COMP9315 14s2 Final Exam

Question 4 (10 marks)

Consider a database called "uni", similar to the one in the previous question, with the following schema:

People(id,title,family,given,address,gender,birthday,country)
Courses(id,code,title,uoc,convenor)
Enrolments(course,student,mark,grade)
Items(id,course,name,maxMark)
Assessments(item,student,mark)

Primary keys are underlined. Foreign keys are in italic. Most foreign keys use the name of the table to which they refer; convenor and student both refer to the People table. The Enrolments table links People to Courses, and records their final mark/grade for the course. The Items table indicates what assessment items (e.g. assignments) are in each course. The Assessments table tells what mark a student received for each assessment item they did.

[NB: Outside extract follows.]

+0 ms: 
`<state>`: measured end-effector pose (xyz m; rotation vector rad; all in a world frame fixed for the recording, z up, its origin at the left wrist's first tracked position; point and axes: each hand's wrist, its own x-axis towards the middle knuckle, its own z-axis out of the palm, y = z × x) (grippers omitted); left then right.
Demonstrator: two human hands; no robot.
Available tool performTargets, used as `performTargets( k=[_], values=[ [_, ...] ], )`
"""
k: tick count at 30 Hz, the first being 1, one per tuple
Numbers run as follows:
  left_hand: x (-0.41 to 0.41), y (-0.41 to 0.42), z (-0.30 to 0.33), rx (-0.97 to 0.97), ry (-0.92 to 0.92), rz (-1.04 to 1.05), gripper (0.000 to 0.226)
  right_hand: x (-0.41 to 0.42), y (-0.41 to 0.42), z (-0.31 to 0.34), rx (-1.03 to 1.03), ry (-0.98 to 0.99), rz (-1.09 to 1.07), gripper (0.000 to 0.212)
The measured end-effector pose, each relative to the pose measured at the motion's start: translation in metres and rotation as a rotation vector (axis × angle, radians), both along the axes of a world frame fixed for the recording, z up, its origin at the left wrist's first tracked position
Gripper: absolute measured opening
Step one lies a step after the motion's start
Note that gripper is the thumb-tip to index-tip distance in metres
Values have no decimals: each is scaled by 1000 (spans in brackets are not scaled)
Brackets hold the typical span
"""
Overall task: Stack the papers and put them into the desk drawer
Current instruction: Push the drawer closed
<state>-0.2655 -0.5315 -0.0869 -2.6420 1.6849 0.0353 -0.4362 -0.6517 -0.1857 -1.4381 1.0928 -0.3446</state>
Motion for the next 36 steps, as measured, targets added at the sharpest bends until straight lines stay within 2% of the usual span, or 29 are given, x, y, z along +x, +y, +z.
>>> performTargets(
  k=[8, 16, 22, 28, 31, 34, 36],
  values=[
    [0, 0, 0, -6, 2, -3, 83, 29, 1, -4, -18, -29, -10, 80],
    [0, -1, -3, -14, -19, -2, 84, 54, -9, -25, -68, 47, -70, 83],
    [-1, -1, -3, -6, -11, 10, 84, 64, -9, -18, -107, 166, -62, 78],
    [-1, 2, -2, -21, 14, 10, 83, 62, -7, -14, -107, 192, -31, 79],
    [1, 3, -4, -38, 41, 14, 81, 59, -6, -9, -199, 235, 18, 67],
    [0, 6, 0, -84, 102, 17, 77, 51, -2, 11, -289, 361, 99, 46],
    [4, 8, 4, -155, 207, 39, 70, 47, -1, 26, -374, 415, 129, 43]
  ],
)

Consider the following query execution plans produced by PostgreSQL for the above database:

uni=# explain analyze select * from Courses where id=1234;

                                   QUERY PLAN                       
---------------------------------------------------------------------------------
 Index Scan using courses_pkey on courses
                               (cost=0.28..8.29 rows=1 width=67)
                               (actual time= 0.093..0.093 rows=0 loops=1)
   Index Cond: (id = 1234)
 Total runtime: 0.130 ms
(3 rows)

uni=# explain analyze select * from Courses where code='COMP3311';

                                   QUERY PLAN                       
---------------------------------------------------------------------------------
 Seq Scan on courses  (cost=0.00..21.25 rows=5 width=67)
                      (actual time=0.084..0.362 rows=1 loops=1)
   Filter: (code = 'COMP3311'::bpchar)
   Rows Removed by Filter: 979
 Total runtime: 0.396 ms

Based on the above, answer the following:

Is there a Courses tuple with id 1234?
What is the total number of Courses tuples?
What is the difference in how the two queries are evaluated?
Which query is the more efficient?

Consider the following query execution plan (slightly-edited to make it more readable):

uni=# explain analyze
uni-# select c.code, count(*)
uni-# from   courses c join items i on (c.id = i.course)
uni-# group  by c.code order by count(*) desc;

                                   QUERY PLAN                       
---------------------------------------------------------------------------------
 Sort  (cost=179.71..180.21 rows=200 width=12)
       (actual time=28.368..29.481 rows=980 loops=1)
   Sort Key: (count(*))
   Sort Method: quicksort  Memory: 55kB
   ->  HashAggregate  (cost=170.07..172.07 rows=200 width=12)
                      (actual time=25.358..26.893 rows=980 loops=1)
       ->  Hash Join  (cost=31.05..150.41 rows=3931 width=12)
                      (actual time=2.916..18.444 rows=3931 loops=1)
             Hash Cond: (i.course = c.id)
           ->  Seq Scan on items i  (cost=0.00..65.31 rows=3931 width=4)
                                    (actual time= 0.017..4.835 rows=3931 loops=1)
           ->  Hash  (cost=18.80..18.80 rows=980 width=16)
                     (actual time=2.882..2.882 rows=980 loops=1)
               ->  Seq Scan on courses c 
                               (cost=0.00..18.80 rows=980 width=16)
                               (actual time=0.012..1.392 rows=980 loops=1)
 Total runtime: 30.649 ms

Based on the above, answer the following:

Explain in english what this query is trying to do?
Does the query use external merge sort for its sorting?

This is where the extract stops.